Existing inter-disciplinary silos and tensions also contribute to the lack of high-quality mixed methods studies.45, 46 The challenge going forward will be to explore how the two approaches can meaningfully complement each other in the fast-evolving area of digitalisation. Pragmatic approaches offer a common middle ground of exploring and combining the complementary strengths of quantitative and qualitative methods.47 In relation to digital health, this may involve combining quantitative impact work with longitudinal formative qualitative process evaluations. Both elements then need to inform overall summative judgements around whether the intervention is worth pursuing. This summative work needs to involve an assessment of effectiveness (the quantitative element) and an assessment of likelihood of transferability, sustainability and scale-up (the qualitative element).

There is now a need to map how these complementary approaches can best be integrated and applied in evaluating digitalisation in healthcare.
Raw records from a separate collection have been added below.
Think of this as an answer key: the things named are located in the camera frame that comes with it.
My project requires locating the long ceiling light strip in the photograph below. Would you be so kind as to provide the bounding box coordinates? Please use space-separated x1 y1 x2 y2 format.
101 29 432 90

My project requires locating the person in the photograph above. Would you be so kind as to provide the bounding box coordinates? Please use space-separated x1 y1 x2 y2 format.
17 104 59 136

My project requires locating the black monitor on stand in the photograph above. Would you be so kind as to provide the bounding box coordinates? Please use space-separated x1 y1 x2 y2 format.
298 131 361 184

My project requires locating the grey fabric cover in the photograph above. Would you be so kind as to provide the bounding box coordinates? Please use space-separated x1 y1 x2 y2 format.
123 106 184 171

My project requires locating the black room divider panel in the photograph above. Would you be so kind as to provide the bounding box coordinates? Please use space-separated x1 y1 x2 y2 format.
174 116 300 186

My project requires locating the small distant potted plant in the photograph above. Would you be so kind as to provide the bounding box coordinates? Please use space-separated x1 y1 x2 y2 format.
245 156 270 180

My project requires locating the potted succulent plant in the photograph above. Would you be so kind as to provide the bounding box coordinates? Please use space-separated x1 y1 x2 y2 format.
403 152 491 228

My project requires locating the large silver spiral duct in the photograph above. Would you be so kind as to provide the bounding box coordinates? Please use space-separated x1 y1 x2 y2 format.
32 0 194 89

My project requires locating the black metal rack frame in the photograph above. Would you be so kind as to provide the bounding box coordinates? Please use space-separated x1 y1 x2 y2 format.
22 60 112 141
Mixed methods approaches need to co-produce studies of an intervention with movement back and forth between qualitative and quantitative elements.48 This may include using qualitative insights to inform quantitative designs (e.g. through identifying what to measure) and should be characterised by agility, acknowledging that evaluation and intervention shape each other. Key will be appropriate incentives for evaluators and for participants. This may need to involve allowing evaluation flexibility from funders, moving away from the traditional focus on outcome assessment to more balanced mixed methods and (where relevant) qualitative approaches. In doing so, researchers may need to distinguish between the focus of investigation, and their operationalisation of measuring outcomes associated with that focus. This will help to distinguish the latent concept and the measurement, helping to reveal limitations of the measure, particularly when this is quantitative. Here, qualitative methods can help to characterise the focus of investigation, and inform outcome assessment by identifying which outcome measures most adequately capture the phenomenon of interest.

Despite a degree of recognition of the importance of mixed methods amongst researchers, quantitative designs often take immediate priority in digitalisation initiatives, as they seem to provide the information needed to justify investment decisions.49 Scaling and sustainability considerations are unfortunately often only considered when problems are encountered. Here, quantitative methods may treat implementation contexts as comparable, but fail to take into account factors that may prove to be key barriers to scaling and sustainability. This is exemplified by the many current investments in artificial intelligence, and the relatively poor characterisation of implementation and adoption contexts in this area.50 As we move into the development of increasingly complex heterogeneous data sets, we may see a shift from coarse-grained, analytically tractable, quantitative models to fine-grained simulation models that are based on mixed methods insights. Quantitative methods and results are often perceived by strategic decision makers as more convincing, objective and valid than qualitative methods and results. In addition, the assumptions underpinning quantitative arguments are often omitted and can be used to mislead. To address this barrier, and for qualitative and mixed methods work to be more widely adopted, there is a need to promote awareness of and training in qualitative methods and their validation amongst decision makers.

CONCLUSIONS

We hope that this publication can inform ongoing research designs and help to inform strategic decisions surrounding investments in digitalisation of healthcare and beyond. Decision-makers need to build business models to justify investments in a context of incomplete information and are forced to extrapolate from poorly chosen available proxy measures. They tend to fail to ask questions around contextual and processual factors that affect scaling and sustainability, the kinds of questions that can be answered with qualitative designs.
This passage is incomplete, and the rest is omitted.